In this section, we describe the datasets used in our experiments. Subsequently, we present a detailed experimental methodology for assessing the effectiveness of the proposed approach. Finally, we conducted a comparative analysis of the baseline methods.

Dataset

To verify the validity of our proposed model, we conducted experiments on the most widely used datasets in NLU research, namely, ATIS (Hemphill, Godfrey & Doddington, 1990) and SNIPS (Coucke et al., 2018). These datasets were selected in this study for their complementary characteristics: ATIS provides a focused, domain-specific challenge, whereas SNIPS offers a broader and more diverse set of challenges.
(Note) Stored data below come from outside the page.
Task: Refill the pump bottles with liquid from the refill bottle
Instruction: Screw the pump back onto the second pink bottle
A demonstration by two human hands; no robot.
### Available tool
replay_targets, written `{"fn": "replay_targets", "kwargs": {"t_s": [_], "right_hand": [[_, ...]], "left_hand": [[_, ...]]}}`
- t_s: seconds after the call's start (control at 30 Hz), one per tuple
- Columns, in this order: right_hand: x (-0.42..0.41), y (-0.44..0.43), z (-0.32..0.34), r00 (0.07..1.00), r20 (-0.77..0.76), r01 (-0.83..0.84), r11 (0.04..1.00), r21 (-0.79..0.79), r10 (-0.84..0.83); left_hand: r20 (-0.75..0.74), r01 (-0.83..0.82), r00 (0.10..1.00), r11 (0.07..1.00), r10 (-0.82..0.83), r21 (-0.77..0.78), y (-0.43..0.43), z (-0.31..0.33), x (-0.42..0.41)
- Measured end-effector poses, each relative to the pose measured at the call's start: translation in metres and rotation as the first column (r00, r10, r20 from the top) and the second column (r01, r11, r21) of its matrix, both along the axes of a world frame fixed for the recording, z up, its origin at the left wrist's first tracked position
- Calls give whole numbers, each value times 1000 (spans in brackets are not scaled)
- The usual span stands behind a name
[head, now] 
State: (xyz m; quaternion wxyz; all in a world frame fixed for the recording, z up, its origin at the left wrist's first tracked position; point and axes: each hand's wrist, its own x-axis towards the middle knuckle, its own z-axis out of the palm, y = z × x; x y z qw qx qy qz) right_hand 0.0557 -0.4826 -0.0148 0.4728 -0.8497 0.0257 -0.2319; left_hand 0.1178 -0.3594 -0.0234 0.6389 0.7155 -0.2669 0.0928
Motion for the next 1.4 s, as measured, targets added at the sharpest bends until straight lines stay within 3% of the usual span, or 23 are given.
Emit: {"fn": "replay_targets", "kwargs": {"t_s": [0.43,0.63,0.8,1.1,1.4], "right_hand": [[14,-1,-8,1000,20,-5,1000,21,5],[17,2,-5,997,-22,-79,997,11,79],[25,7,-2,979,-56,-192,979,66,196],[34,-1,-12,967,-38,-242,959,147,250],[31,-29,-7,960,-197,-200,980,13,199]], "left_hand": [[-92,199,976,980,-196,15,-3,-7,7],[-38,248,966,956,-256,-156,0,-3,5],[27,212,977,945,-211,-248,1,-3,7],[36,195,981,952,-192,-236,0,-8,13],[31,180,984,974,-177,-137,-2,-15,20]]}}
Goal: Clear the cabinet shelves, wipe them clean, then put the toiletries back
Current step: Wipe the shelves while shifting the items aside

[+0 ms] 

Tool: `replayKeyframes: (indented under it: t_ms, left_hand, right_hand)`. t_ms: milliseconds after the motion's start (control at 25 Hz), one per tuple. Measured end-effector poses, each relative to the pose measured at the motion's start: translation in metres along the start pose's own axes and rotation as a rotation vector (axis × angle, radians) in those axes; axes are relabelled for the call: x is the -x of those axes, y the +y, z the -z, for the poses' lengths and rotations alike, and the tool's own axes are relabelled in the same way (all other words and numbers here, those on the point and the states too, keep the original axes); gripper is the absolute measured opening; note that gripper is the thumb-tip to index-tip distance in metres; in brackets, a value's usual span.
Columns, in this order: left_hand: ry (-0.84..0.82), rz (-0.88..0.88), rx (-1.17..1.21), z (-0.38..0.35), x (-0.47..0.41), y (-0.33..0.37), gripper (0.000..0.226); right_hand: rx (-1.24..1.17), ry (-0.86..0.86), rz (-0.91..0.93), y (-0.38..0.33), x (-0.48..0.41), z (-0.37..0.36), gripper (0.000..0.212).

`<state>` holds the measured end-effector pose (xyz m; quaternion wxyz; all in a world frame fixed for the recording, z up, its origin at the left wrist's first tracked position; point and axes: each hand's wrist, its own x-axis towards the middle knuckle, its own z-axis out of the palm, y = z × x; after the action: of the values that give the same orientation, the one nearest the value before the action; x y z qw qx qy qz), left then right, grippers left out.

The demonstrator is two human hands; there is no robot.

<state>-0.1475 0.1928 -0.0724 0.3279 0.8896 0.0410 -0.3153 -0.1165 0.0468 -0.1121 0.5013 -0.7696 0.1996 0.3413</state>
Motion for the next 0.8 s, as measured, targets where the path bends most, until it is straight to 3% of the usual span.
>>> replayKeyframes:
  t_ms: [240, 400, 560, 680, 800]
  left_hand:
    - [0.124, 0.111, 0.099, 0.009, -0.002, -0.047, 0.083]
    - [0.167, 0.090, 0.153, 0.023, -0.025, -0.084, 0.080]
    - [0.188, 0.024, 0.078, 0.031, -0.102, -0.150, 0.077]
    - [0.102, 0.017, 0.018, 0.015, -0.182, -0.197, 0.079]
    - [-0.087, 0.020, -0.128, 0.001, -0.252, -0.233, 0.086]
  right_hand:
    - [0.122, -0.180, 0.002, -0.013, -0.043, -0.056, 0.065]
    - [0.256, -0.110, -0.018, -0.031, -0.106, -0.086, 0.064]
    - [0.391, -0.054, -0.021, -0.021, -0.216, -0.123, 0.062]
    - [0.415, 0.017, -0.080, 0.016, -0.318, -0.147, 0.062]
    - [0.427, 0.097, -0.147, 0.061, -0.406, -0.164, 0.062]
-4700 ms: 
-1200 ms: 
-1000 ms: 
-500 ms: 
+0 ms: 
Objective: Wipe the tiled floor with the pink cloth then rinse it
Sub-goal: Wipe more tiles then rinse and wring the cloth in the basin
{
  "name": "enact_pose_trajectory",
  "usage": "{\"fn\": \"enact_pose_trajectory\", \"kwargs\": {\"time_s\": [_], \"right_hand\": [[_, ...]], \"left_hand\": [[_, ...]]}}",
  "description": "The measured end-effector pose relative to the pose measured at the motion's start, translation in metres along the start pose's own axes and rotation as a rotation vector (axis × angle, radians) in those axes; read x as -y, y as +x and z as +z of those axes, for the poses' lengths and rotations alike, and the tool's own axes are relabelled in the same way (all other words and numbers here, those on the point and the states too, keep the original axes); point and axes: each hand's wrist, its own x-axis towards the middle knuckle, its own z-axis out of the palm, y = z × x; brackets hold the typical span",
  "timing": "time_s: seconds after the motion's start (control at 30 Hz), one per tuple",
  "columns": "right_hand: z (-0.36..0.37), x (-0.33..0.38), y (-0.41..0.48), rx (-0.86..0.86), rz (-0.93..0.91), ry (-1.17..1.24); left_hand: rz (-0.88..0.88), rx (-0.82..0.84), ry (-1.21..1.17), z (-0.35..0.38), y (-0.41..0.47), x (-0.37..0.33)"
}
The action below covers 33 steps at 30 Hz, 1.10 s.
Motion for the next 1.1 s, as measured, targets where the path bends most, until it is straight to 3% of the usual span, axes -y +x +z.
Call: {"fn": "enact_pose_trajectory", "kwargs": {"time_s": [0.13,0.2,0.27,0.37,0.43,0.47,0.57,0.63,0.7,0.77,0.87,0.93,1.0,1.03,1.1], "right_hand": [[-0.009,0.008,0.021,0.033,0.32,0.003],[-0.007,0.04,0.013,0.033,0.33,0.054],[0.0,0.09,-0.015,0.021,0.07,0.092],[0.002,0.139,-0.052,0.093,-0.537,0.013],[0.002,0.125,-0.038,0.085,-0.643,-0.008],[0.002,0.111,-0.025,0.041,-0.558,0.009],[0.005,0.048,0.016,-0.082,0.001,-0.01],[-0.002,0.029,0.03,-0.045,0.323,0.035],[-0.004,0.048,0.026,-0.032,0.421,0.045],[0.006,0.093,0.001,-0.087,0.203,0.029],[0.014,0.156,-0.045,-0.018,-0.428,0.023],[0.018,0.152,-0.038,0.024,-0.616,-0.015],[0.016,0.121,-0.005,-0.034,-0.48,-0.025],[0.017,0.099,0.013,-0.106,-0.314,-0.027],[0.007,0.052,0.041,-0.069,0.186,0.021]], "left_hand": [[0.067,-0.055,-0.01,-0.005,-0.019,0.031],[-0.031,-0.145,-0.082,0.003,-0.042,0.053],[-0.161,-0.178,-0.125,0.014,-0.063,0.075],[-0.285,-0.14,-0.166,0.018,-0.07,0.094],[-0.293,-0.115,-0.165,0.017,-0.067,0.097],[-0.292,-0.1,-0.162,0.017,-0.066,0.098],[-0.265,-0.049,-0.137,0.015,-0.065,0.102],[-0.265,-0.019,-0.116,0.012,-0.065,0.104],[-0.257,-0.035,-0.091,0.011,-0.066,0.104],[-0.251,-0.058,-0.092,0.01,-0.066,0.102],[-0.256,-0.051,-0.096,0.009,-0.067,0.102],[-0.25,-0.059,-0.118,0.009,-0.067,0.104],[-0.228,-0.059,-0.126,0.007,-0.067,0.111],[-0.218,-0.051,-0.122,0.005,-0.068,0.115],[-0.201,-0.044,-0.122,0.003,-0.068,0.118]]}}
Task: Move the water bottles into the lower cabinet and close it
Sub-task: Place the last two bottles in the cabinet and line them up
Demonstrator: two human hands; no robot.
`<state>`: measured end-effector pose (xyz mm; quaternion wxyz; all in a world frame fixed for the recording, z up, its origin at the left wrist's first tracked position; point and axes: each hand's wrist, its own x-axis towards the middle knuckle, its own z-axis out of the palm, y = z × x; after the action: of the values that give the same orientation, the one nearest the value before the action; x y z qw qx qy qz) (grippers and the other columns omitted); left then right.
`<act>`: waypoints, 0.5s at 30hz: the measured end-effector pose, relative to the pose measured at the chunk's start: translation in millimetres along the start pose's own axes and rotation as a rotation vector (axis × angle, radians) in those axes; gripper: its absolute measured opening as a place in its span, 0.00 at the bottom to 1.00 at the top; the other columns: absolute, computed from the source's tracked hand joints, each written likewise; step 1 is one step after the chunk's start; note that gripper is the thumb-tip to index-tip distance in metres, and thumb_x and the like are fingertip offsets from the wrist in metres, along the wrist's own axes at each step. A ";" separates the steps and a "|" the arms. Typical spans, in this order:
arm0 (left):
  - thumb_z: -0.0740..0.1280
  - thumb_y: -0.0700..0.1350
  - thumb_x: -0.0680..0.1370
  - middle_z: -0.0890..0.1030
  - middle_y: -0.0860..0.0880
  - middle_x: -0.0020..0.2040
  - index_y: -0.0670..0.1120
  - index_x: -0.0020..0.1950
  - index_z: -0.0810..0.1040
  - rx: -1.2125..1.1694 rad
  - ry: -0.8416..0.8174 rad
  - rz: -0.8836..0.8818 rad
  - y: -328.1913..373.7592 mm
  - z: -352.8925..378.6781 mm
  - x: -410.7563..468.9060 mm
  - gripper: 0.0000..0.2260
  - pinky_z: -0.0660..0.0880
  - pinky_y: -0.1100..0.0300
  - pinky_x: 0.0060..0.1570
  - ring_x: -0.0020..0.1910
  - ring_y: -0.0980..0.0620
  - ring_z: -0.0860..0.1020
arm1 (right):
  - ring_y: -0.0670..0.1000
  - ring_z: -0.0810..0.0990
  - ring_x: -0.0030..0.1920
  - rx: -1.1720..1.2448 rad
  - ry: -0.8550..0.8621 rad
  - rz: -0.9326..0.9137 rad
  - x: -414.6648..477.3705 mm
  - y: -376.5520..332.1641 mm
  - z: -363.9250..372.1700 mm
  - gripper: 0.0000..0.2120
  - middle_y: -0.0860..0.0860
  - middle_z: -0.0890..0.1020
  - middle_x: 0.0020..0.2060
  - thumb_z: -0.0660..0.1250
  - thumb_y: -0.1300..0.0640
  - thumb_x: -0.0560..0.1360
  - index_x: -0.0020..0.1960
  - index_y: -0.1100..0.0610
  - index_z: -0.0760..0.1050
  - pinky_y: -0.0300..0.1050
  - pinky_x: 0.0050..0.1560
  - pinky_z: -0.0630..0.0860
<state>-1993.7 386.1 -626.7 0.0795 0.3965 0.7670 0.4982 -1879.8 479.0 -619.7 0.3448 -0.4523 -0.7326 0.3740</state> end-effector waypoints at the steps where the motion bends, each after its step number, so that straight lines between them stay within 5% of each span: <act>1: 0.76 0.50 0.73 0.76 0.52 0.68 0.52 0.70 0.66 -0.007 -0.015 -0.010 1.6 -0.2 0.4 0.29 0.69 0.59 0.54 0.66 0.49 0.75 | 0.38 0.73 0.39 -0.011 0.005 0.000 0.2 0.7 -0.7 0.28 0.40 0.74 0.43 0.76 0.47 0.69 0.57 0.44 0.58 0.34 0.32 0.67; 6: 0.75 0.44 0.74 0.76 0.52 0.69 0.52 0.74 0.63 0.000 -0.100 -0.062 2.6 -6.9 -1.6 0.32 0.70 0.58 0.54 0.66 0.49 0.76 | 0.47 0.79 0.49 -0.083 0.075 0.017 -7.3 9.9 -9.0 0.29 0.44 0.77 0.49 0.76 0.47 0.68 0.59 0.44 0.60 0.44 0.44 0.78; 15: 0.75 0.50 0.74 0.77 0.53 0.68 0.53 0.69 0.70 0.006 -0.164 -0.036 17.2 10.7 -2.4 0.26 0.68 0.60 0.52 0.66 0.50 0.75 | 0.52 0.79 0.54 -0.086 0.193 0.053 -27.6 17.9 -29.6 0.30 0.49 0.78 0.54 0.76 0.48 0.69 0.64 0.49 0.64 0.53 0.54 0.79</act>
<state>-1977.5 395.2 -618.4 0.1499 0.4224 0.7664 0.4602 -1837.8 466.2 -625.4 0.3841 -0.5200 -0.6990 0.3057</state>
Together, they provide a comprehensive test bed for evaluating the effectiveness and generalizability of our proposed model in comparison with the existing models. Table 1 presents the key characteristics of the ATIS and SNIPS datasets.

Table 1:
Description of ATIS and SNIPS datasets.
Dataset Characteristics Rationale for Selection
ATIS Domain-Specific: Focused on air travel information
Imbalanced intent Types: 75% of the intents belongs to one class (atis_flight)
Historical Significance: One of the earliest and widely used NLU datasets.
No. of Intents: 21
No. of slots: 128
Training/Test/Validation data: 4478/893/500
• Well-defined structure for benchmarking.
•  Facilitates comparison with existing models
•  Standard benchmark for evaluating advancements in NLU.
SNIPS Diverse Domains: Covers multiple domains like music, weather, restaurant bookings, creative works, book rating etc.
Balanced Intent Types: Balanced intent distribution across different domains
Varied Language Styles: Includes colloquial language and diverse query structures
Modern Benchmark: Reflects contemporary conversational patterns and intent types.
No. of Intents: 7
No. of slots: 72
Training/Test/Validation data: 13084/700/700
• Tests model’s generalizability across different domains.
•  Challenges models with real-world user inputs.
•  Relevant for evaluating state-of-the-art NLU models
DOI: 10.7717/peerjcs.2346/table-1

Table 2 presents an example of a semantic frame from the ATIS dataset, using the sentence “I want to fly from Baltimore to Dallas round trip.” The slots use the IOB (in-out-begin) format for slot tagging. In this example, the intent is to find a flight, with ‘Baltimore’ tagged as the departure city, ‘Dallas’ as the arrival city, and ‘round trip’ indicating the type of trip.

Table 2:
An example of a semantic frame.
Entity slots Intent
I O atis_flight
want O
to O
fly O
from O
Baltimore B-fromloc.city_name
to O
Dallas B-toloc.city_name
round B-round_trip
trip I-round_trip
DOI: 10.7717/peerjcs.2346/table-2

Experimental set-up

We conducted a grid search to select the hyperparameters that would yield the best performance for our model. The grid search involved systematically varying the hyperparameters and evaluating the performance of the model on a validation set. The following selections were made based on the empirical testing and previous research findings:

Filter sizes and fetaure maps

We explored a range of filter sizes for capturing varying n-gram features in the input text. Specifically, we tested filter sizes of (1, 2, 3, 4, 5, 6) and determined that a combination of filter sizes (2, 3, 5) provided the best balance between capturing short and long-term dependencies. The number of feature maps was also tuned with values ranging from 64 to 256. A value of 128 was chosen because it provides a good trade-off between capturing sufficient detail and computational efficiency.

Dropout

To prevent overfitting, we experimented with dropout rates from 0.1 to 0.7. A dropout rate of 0.5 was found to be optimal for the feature maps and after the shared encoder, as it effectively regularized the model without significantly impacting training convergence.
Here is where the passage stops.